Task brief.
In the records below, find the line containing "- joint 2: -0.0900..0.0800" and the line containing "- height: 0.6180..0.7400"; please repeat exactly the lines from one to the other, both included, and nothing more.

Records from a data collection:
==========

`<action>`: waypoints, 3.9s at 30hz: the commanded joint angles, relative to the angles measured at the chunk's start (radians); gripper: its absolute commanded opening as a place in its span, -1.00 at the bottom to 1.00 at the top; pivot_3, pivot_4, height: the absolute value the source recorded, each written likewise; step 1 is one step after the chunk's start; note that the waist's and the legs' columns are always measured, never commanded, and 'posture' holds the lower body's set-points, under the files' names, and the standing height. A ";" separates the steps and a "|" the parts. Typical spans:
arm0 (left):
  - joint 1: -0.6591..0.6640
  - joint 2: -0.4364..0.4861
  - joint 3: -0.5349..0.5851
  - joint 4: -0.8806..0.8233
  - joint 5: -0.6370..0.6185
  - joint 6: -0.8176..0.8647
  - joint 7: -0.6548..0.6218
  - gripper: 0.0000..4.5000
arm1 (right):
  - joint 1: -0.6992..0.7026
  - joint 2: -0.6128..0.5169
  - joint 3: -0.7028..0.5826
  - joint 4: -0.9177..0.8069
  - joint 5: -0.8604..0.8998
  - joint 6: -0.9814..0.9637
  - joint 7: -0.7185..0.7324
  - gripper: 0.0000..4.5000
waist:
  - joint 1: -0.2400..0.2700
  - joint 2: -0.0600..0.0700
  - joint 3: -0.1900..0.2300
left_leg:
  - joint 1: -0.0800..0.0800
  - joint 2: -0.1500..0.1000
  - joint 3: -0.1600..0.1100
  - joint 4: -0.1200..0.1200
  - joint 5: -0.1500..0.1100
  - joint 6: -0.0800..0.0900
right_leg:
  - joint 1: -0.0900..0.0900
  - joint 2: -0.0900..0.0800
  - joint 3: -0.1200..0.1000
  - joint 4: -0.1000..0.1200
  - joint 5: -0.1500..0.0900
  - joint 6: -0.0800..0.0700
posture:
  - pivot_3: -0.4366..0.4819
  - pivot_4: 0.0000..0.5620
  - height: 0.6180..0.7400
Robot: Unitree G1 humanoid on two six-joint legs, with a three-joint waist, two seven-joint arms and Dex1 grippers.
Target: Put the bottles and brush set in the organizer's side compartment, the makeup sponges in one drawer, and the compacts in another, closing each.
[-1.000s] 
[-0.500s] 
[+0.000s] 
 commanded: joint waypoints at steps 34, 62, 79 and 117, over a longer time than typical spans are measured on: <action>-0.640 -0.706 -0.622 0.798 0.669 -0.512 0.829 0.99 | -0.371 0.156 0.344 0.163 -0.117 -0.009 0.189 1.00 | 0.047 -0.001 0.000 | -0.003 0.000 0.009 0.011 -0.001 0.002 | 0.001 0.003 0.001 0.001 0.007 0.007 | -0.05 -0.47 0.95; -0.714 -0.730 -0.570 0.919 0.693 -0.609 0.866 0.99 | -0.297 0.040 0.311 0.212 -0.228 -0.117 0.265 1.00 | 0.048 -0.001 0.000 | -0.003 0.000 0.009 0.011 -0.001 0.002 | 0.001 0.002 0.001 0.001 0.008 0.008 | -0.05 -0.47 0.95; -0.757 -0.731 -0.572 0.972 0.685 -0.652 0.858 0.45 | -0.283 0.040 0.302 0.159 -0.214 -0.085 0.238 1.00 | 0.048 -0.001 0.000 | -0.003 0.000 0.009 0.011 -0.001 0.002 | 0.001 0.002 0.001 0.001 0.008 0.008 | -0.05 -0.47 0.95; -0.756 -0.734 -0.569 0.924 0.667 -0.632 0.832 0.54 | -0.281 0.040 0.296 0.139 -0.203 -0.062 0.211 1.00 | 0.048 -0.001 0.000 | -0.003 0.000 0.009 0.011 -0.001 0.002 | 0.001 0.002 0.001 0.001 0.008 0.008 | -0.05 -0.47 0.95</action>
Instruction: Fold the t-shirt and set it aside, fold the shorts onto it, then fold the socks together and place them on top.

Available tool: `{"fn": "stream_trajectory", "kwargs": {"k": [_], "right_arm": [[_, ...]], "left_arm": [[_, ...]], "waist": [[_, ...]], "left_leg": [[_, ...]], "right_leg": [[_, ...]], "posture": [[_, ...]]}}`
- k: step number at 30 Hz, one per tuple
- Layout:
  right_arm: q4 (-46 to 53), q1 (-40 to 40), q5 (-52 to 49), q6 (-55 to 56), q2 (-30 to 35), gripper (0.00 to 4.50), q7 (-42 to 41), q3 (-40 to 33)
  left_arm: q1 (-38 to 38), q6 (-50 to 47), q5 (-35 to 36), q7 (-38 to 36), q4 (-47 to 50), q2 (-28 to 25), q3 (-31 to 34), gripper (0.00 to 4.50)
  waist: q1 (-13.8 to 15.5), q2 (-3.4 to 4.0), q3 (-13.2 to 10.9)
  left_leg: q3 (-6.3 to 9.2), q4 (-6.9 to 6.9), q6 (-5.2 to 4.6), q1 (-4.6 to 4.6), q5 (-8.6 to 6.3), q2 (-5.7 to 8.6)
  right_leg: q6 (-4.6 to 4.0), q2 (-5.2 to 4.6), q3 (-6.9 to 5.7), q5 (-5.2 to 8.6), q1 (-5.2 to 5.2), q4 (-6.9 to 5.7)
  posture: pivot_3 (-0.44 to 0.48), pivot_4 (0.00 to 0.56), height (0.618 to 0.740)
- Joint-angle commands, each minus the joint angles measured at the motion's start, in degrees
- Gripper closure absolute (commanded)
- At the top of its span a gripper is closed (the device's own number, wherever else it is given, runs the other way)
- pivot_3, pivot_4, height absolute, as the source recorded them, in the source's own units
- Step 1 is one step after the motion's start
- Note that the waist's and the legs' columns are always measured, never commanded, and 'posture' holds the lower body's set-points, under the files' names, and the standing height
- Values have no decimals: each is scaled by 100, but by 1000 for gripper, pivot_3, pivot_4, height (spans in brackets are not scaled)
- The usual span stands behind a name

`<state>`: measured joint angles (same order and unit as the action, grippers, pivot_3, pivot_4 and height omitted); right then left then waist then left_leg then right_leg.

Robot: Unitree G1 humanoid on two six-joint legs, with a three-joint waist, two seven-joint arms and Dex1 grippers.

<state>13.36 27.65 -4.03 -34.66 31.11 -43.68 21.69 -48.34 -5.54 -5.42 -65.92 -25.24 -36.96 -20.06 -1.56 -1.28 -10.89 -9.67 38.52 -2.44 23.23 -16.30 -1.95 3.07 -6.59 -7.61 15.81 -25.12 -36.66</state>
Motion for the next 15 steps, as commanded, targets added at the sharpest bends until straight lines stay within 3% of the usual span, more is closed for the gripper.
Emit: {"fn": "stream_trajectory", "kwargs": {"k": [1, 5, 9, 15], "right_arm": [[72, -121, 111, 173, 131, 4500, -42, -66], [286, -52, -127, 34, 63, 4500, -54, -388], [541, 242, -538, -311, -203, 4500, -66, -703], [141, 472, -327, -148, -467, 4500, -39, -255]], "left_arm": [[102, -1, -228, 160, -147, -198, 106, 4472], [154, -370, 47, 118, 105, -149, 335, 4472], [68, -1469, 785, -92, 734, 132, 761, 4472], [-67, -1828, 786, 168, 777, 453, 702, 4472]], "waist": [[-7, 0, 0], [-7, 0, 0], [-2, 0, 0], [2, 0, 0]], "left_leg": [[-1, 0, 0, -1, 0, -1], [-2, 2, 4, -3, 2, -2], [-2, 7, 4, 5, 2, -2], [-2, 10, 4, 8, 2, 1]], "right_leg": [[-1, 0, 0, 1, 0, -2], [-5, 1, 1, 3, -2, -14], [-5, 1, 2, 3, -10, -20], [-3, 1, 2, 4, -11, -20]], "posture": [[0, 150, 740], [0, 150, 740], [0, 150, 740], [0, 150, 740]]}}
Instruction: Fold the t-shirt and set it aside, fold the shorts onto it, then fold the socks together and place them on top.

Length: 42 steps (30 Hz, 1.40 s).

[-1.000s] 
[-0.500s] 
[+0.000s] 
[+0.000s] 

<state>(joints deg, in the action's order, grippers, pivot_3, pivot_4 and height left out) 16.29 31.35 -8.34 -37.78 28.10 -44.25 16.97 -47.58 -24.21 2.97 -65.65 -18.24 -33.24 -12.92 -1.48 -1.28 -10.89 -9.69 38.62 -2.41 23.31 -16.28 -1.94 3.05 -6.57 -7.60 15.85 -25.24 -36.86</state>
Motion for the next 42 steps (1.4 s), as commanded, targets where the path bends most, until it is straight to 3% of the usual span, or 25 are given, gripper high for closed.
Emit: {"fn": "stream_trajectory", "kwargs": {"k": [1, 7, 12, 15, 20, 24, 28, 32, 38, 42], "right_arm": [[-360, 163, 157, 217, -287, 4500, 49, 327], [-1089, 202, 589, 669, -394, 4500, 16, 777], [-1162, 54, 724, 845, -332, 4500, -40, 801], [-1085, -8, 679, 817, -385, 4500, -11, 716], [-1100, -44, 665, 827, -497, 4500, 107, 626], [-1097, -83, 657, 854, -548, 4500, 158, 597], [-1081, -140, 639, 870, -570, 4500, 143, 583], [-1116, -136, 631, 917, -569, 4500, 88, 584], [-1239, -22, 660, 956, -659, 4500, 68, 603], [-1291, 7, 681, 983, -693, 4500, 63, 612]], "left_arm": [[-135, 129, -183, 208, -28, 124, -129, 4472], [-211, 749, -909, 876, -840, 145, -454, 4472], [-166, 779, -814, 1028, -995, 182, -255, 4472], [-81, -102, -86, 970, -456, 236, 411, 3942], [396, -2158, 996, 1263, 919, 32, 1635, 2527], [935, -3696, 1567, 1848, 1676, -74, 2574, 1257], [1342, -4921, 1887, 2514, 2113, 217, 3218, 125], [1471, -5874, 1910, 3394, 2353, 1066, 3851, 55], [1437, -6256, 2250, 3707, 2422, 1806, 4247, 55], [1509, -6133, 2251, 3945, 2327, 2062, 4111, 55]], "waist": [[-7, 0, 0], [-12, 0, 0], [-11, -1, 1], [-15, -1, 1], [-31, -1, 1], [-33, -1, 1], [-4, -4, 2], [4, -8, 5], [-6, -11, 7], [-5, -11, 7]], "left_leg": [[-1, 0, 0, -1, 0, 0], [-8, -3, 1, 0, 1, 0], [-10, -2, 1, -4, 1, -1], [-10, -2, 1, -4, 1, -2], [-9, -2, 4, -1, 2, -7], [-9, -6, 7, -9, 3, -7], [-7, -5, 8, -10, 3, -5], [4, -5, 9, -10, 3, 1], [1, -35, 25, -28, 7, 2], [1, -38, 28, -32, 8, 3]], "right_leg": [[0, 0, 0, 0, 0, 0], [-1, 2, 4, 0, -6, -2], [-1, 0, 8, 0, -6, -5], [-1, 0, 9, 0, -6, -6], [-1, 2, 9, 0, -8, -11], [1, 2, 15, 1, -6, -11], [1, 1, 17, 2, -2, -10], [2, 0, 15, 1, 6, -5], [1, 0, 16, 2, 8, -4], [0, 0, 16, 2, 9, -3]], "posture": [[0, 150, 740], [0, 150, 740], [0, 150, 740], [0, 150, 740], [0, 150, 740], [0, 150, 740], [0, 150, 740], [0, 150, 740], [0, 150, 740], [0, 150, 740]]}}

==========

Answer for the task.
  - joint 2: -0.0900..0.0800
  - joint 3: -0.1200..0.1000
  - joint 4: -0.1000..0.1200
  - joint 5: -0.1500..0.0900
  - joint 6: -0.0800..0.0700
posture:
  - pivot_3: -0.4366..0.4819
  - pivot_4: 0.0000..0.5620
  - height: 0.6180..0.7400

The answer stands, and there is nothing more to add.